Copy out every line of the listing in which "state" appears.
-------------------------
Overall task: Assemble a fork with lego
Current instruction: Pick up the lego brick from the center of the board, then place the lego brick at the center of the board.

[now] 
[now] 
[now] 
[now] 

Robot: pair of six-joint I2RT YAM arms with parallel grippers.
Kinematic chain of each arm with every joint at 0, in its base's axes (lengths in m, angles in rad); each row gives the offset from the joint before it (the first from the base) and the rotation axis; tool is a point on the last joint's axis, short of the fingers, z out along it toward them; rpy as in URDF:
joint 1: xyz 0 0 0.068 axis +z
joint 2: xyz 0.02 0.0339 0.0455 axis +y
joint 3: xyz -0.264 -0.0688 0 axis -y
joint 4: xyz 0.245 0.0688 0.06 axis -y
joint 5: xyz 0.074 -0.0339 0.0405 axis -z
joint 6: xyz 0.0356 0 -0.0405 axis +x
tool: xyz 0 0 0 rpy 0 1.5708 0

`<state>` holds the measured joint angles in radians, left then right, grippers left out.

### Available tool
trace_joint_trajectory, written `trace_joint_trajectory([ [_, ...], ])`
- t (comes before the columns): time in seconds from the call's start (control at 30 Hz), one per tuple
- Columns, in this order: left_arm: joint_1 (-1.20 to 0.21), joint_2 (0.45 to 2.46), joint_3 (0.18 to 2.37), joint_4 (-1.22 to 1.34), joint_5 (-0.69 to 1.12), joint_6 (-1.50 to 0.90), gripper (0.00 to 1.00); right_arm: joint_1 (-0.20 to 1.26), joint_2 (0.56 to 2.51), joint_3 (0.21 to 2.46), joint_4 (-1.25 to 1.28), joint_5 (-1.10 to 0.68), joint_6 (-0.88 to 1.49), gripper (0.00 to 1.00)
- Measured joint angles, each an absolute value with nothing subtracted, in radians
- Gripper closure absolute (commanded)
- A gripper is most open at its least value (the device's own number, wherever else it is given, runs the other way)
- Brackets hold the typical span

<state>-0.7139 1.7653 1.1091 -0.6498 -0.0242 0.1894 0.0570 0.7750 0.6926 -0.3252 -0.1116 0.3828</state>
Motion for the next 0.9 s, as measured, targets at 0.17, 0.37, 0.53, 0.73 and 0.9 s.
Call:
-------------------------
### Response area
`<state>` holds the measured joint angles in radians, left then right, grippers left out.
<state>-0.7139 1.7653 1.1091 -0.6498 -0.0242 0.1894 0.0570 0.7750 0.6926 -0.3252 -0.1116 0.3828</state>

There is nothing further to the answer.